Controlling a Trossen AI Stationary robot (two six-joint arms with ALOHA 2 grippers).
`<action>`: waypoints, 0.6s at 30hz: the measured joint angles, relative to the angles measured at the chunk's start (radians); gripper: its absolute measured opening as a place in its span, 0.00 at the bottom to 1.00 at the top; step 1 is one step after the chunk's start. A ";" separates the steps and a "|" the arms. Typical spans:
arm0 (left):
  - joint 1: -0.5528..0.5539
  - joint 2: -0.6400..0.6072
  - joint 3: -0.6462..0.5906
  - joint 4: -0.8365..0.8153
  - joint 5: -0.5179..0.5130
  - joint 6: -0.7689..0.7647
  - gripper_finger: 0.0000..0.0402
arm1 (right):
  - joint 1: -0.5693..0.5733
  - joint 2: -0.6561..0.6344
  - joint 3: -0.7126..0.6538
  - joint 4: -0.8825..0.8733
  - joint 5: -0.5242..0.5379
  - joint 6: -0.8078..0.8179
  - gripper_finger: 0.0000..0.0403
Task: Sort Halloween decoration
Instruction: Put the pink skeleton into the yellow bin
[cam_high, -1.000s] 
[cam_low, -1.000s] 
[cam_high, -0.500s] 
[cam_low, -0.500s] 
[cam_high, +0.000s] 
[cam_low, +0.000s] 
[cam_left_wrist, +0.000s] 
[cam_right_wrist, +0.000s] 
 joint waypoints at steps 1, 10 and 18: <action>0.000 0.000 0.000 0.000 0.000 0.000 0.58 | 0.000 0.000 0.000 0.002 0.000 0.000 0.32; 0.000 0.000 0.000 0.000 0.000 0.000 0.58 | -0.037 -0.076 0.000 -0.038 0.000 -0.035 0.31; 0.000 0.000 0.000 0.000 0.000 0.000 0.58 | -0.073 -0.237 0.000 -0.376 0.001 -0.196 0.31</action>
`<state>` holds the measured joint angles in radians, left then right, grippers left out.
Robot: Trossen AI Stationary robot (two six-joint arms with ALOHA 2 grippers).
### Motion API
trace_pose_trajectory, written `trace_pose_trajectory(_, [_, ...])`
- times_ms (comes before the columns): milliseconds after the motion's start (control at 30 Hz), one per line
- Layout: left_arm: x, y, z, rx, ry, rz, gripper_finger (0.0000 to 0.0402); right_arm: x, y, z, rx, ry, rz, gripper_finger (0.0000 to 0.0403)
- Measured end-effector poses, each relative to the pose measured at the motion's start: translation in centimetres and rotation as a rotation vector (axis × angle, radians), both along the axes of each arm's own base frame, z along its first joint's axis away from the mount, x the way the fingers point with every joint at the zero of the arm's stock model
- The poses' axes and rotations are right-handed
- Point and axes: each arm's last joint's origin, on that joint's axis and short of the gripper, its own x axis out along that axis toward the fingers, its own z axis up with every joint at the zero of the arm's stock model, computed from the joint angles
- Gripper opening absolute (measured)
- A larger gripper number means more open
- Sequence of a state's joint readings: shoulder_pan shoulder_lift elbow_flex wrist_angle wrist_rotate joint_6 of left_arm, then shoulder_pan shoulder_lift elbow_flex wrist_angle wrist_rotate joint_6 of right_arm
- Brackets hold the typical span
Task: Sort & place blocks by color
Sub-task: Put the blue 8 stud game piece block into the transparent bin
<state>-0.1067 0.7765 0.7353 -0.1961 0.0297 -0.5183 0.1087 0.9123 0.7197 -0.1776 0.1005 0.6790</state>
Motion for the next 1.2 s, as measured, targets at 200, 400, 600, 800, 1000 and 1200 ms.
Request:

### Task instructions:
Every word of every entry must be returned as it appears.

### Answer for this exercise:
Controlling a Trossen AI Stationary robot (two six-joint arms with ALOHA 2 grippers).
`<action>`: waypoints, 0.6s at 30hz: the measured joint angles, relative to the angles measured at the chunk's start (radians); gripper: its absolute measured opening as a place in its span, 0.00 at the bottom to 1.00 at the top; step 1 is one step after the chunk's start. A ";" separates the steps and a "|" the arms. Typical spans:
arm0 (left):
  - joint 1: -0.5528..0.5539
  - joint 2: -0.6400..0.6072
  - joint 3: -0.6462..0.5906
  - joint 4: -0.8365..0.8153
  - joint 5: -0.5179..0.5130
  - joint 6: -0.7689..0.7647
  - gripper_finger: 0.0000..0.0402
arm1 (right):
  - joint 1: -0.5693..0.5733
  - joint 2: -0.6561..0.6344
  - joint 3: -0.7126..0.6538
  - joint 4: -0.8825..0.8733
  - joint 5: -0.5242..0.5379
  - joint 6: -0.8078..0.8179
  - gripper_finger: 0.0000..0.0403
Task: Sort Halloween decoration
Instruction: Put the pink skeleton into the yellow bin
[cam_high, -1.000s] 
[cam_low, -1.000s] 
[cam_high, -0.500s] 
[cam_low, -0.500s] 
[cam_high, +0.000s] 
[cam_low, +0.000s] 
[cam_left_wrist, +0.000s] 
[cam_right_wrist, +0.000s] 
 joint waypoints at steps 1, 10 and 18: <action>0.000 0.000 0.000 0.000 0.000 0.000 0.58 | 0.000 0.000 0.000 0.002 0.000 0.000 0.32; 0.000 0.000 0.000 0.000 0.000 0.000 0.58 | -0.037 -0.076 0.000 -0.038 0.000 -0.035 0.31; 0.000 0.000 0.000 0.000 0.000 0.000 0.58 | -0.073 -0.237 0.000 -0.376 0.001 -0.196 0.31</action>
`<state>` holds the measured joint angles in radians, left then right, grippers left out.
Robot: Trossen AI Stationary robot (two six-joint arms with ALOHA 2 grippers).
### Motion API
trace_pose_trajectory, written `trace_pose_trajectory(_, [_, ...])`
- times_ms (comes before the columns): milliseconds after the motion's start (control at 30 Hz), one per line
- Layout: left_arm: x, y, z, rx, ry, rz, gripper_finger (0.0000 to 0.0402); right_arm: x, y, z, rx, ry, rz, gripper_finger (0.0000 to 0.0403)
- Measured end-effector poses, each relative to the pose measured at the motion's start: translation in centimetres and rotation as a rotation vector (axis × angle, radians), both along the axes of each arm's own base frame, z along its first joint's axis away from the mount, x the way the fingers point with every joint at the zero of the arm's stock model
- The poses' axes and rotations are right-handed
- Point and axes: each arm's last joint's origin, on that joint's axis and short of the gripper, its own x axis out along that axis toward the fingers, its own z axis up with every joint at the zero of the arm's stock model, computed from the joint angles
- Gripper opening absolute (measured)
- A larger gripper number means more open
- Sequence of a state's joint readings: shoulder_pan shoulder_lift elbow_flex wrist_angle wrist_rotate joint_6 of left_arm, then shoulder_pan shoulder_lift elbow_flex wrist_angle wrist_rotate joint_6 of right_arm
- Brackets hold the typical span
Task: Sort & place blocks by color
Sub-task: Put the blue 8 stud game piece block into the transparent bin
<state>-0.1067 0.7765 0.7353 -0.1961 0.0297 -0.5183 0.1087 0.9123 0.7197 -0.1776 0.1005 0.6790</state>
Motion for the next 1.2 s, as measured, targets at 200, 400, 600, 800, 1000 and 1200 ms.
Request:

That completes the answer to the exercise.